You'll get charged transaction fees when converting, but they're small and transparent on exchanges.
You'll need to purchase BTC or ETH first with your Eur and from them you can buy altcoins.


----------



## Leo (17 Aug 2018)

I think a hardware wallet is a must have when you get into more serious amounts, they can be recovered should you lose or damage the physical device.

It might also be advisable to use a different email address for your crypto dealings than you use for day-to-day usage. Bigger players should probably even use a different device for management of their crypto assets to minimise the chances of malware compromising their holdings.


----------



## tecate (17 Aug 2018)

tom1ie said:


> I have signed up to Coinbase and bittrex with the view to purchasing some bitcoin and then neo altcoin. So do I need to link my bank account to coinbase, or should I just transfer to coinbase using the visa option?
> I take it I can’t buy neo using “real cash”, I need to purchase bitcoin first and then use that to get neo?  Will I get charged fees going from real cash -to bitcoin -to neo and then the same on the way out? If so how much are the fees?


Check the fees section on the coinbase and bittrex websites.  Coinbase tend to have higher fees than their sister company coinbase pro (formerly gdax).  I'm guessing bittrex will have the better rates but you'll have to go and check.
If you pay using visa, I suspect the rates will be more expensive than doing a sepa transfer but again, check the fees section.
One of the current issues is that if you decide to buy an 'altcoin', you have to first buy into bitcoin or ethereum.  From a fees point of view, its not efficient.  As time goes on, more and more usd and eur trading pairs are being added.
Be aware that it also means that if bitcoin suffers, altcoins do also.  That will remain to be the case until there is a proper network of direct trading pairs.



tom1ie said:


> I feel neo is in a dip and will bounce back up soon.


See above - be aware that the fortunes of bitcoin can affect your Neo holding.  Crypto is highly volatile and high risk.  Probably best to determine a coin or coins that you believe have utility in the long term.  I tend to look at projects that are showing signs of real world adoption (eg. collaborations with industry, etc.).  Most coins are simply not going to be around soon enough (as they don't have utility).
It's probably best to think in terms of the longer term.  Whatever chance you have with that, trying to day trade or swing trade crypto is rough.



tom1ie said:


> Do I use the coinbase wallet or should I use a hardware wallet?

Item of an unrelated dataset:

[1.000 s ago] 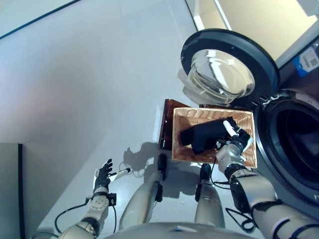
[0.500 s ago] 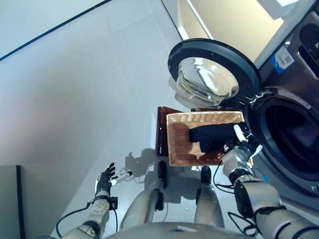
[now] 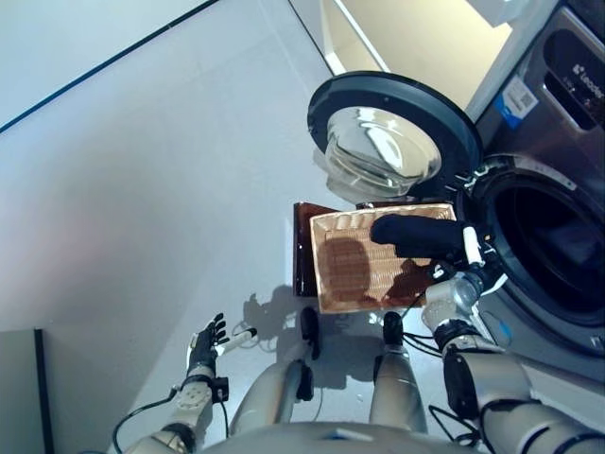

A harware wallet like Trezor or Ledger Nano will cost you around €100. You can use the exchanges for the amount you mentioned.  However, make sure your machine is free of malware and the like and that you have a good regime in that respect.



tom1ie said:


> What’s the story with cgt? I take it it’s applicable to this?


Of course.


----------



## Clare12 (18 Aug 2018)

Join Revolut, transfer by debit card from your bank account to Revolut, this is instant, set up an iban transfer to coinbase once you have registered with coinbase, the EFT details can be found on the deposit tab in coinbase, the first transfer might take a couple of days but all subsequent will be within 24 hours, once the euro amount arrives in your coinbase, transfer to coinbase pro, you can do limit purchases free of fees, buy ethereum, set up a binance account, transfer ethereum across and buy one BNB token, in the settings in binance set the account to pay for fees using the BNB token, this gives 25% reduction in fees, was 50%, buy whatever number of neo with ethereum. The only fees above are on the purchases in binance, all others are free of fees.


----------



## tecate (19 Aug 2018)

Clare12 said:


> Join Revolut, transfer by debit card from your bank account to Revolut, this is instant, set up an iban transfer to coinbase


Confused on this bit...whats the difference in doing an iban from your bank account?



Clare12 said:


> transfer to coinbase pro, you can do limit purchases free of fees,


Gdax/Coinbase Pro don't charge any transaction fees on Limit Orders?  If not there, surely they monetise at some stage in the process?
Even though I opened a coinbase account, it took so mahy months of nonsense to achieve that - that I found other exchanges I was happy with...so never ended up checking them out.


----------



## Clare12 (19 Aug 2018)

A transfer from bank account to coinbase takes forever I found, often a week or more whereas topping up Revolut with debit card was instant and transfer to coinbase was often same-day.
I had no issue with account verification on coinbase site, hence the reason I have remained with them.
And limit transactions are free of any fee charges on coinbase pro but not on coinbase.


----------



## Blackrock1 (19 Aug 2018)

you can use revolut to speculate on a few of them as well, the main ones at least just covert your euro to bitcoin.


----------



## tecate (20 Aug 2018)

Clare12 said:


> whereas topping up Revolut with debit card was instant and transfer to coinbase was often same-day.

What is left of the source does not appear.